NACE LA VOZ DE ISLA DE PINOS

–Edelberto Pérez Rubio… ¿En qué puedo servirle?, Cajigas lo observa apenas un momento.

–Me envía… el señor Presidente…

–¿Qué Presidente?, si pudiera precisarme, por favor…

–El Honorable Señor Presidente Fulgencio Batista y Zaldívar. ¿Le suena?

–Hombre, haberlo dicho antes… ¡Estoy a su disposición!

Un rato después ya tienen apalabrado un contrato. Edelberto, administrador de una emisora en Monte y Prado, en La Habana, con experiencia en la radio comunitaria, montará para Cajigas una planta -como la suya- en Isla de Pinos.

La inauguración se fija para el 15 de diciembre de 1958, un regalo a la esposa, en los primeros veinticinco años de matrimonio, sus Bodas de Plata.

Será este Edelberto quien contrate a varios trabajadores, entre ellos Pedro Marín González, quien luego queda a cargo del cuerpo técnico. Nace así La Voz de Isla de Pinos, y la identifican las voces de José “Pepe” Vila, Roger Gómez del Olmo, Reynaldo Breuil y las hermanas Consuelo y Daisy, las “coquitos” de Casillas Lumpuy.

Faltan apenas dieciséis días para que Batista escape en la madrugada.

ESA ERA TODA LA EMISORA

La emisora se inaugura con programación básica -lo más necesario a una Zona Franca-: anuncios comerciales y música. Trasmite desde lo que fuera un taller para automóviles, propiedad de Cajigas, en calle 18, entre 39 y 41.

Ismael Sené la interviene, como delegado del Ministerio de Recuperación de Bienes Malversados, y lo hace el 20 de febrero de 1959. Hasta entonces, solo el Circuito Nacional de Cuba y sus emisoras nacionales –que en el 98% pertenecían a Batista–estaba intervenido.

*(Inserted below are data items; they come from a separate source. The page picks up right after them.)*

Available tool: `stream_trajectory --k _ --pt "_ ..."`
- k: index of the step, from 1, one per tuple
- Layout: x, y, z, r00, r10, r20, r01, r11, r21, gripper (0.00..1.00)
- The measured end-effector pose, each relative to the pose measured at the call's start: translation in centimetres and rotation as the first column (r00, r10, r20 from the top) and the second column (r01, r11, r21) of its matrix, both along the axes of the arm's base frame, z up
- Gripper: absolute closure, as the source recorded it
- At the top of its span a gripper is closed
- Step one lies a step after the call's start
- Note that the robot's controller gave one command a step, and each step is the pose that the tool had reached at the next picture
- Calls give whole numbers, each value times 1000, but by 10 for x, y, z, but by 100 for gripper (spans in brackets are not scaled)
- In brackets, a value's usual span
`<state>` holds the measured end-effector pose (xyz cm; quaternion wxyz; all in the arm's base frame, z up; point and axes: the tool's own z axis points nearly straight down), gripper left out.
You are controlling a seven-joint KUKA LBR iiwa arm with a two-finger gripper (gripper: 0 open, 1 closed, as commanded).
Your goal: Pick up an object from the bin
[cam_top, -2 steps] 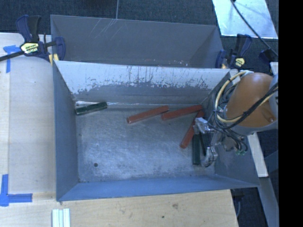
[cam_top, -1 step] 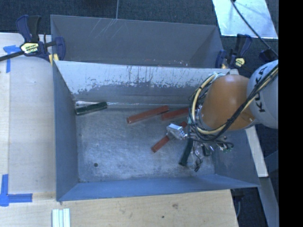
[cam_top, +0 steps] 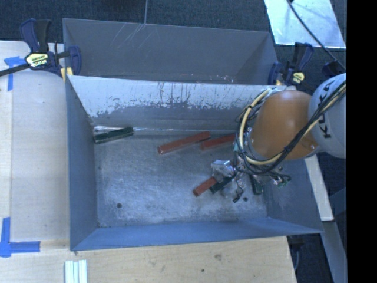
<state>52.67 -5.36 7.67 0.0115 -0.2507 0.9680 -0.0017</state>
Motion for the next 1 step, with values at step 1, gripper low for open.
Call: stream_trajectory --k 1 --pt "9 10 95 1000 10 -10 -10 1000 -3 100"
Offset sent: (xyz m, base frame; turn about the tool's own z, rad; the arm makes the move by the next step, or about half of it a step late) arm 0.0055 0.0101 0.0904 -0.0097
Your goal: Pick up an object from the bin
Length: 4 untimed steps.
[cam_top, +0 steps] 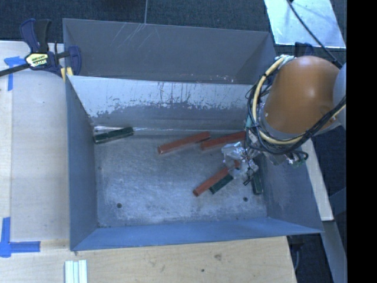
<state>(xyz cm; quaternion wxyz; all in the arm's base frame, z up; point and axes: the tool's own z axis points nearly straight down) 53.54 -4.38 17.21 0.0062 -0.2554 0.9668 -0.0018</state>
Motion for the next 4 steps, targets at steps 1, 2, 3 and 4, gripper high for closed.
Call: stream_trajectory --k 1,2,3,4 --pt "-10 -56 -41 973 229 -14 -229 974 0 100" --pt "10 -62 22 968 252 -3 -252 968 -4 100" --pt "8 -61 18 968 250 -10 -250 968 0 0" --pt "39 -6 -92 928 372 -14 -372 928 5 0"
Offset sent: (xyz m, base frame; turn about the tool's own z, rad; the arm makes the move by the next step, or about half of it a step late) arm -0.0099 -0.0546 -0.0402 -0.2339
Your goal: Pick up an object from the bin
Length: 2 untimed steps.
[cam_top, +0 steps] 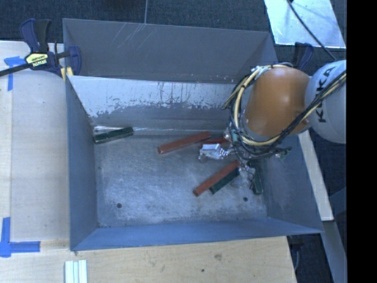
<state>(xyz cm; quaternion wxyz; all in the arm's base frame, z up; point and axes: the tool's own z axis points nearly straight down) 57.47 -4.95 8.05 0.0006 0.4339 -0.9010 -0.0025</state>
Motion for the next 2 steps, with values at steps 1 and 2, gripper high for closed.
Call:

“Un equipo trasmisor de 250 watt –principia el Acta que se levantara aquel día, y agrega–: Un equipo de control de las trasmisiones, una discoteca-mueble conteniendo 264 log-play de 33 1/3 RPM, 14 de 45 RPM y 16 de 78 RPM, una grabadora de cinta marca RCA Victor, una radio marca Grunding, tres aparatos de aire acondicionado  marca Perfection, un teléfono, una máquina de escribir portátil marca Underwood, una mesa de trasmisión con un micrófono y un pie de mesa, dos sillas giratorias, una mesa auxiliar, un taburete, dos sillas de tijera, dos buroes, dos butacas y una silla”.Esa era toda la “emisora”…

UN COMANDO DEL 26 DE JULIO

En el acta se pone a pie de hoja el nombre de Pedro Marín González, pero la firma que aparece no es la suya, sino la de Ibrahim Aput, quien formaba parte de un comando del Movimiento 26 de Julio que vino a la Isla el 31 de diciembre de 1958 con la intención de secuestrar a las hijas de Casillas Lumpuy.

Había conseguido un puesto como locutor en La Voz de Isla de Pinos, su fachada, pero no tuvo que utilizarla porque en la madrugada del 1ro de enero Batista escapó.El secuestro se hizo innecesario e imposible.

Ese mismo día partió de río Las Casas, raudo, veloz, el yate de recreo que estuviera varios días a la espera en el atracadero del asesino, inmediato a su residencia y sus “coquitos” fueron tan lejos que nunca más se supo de ellas.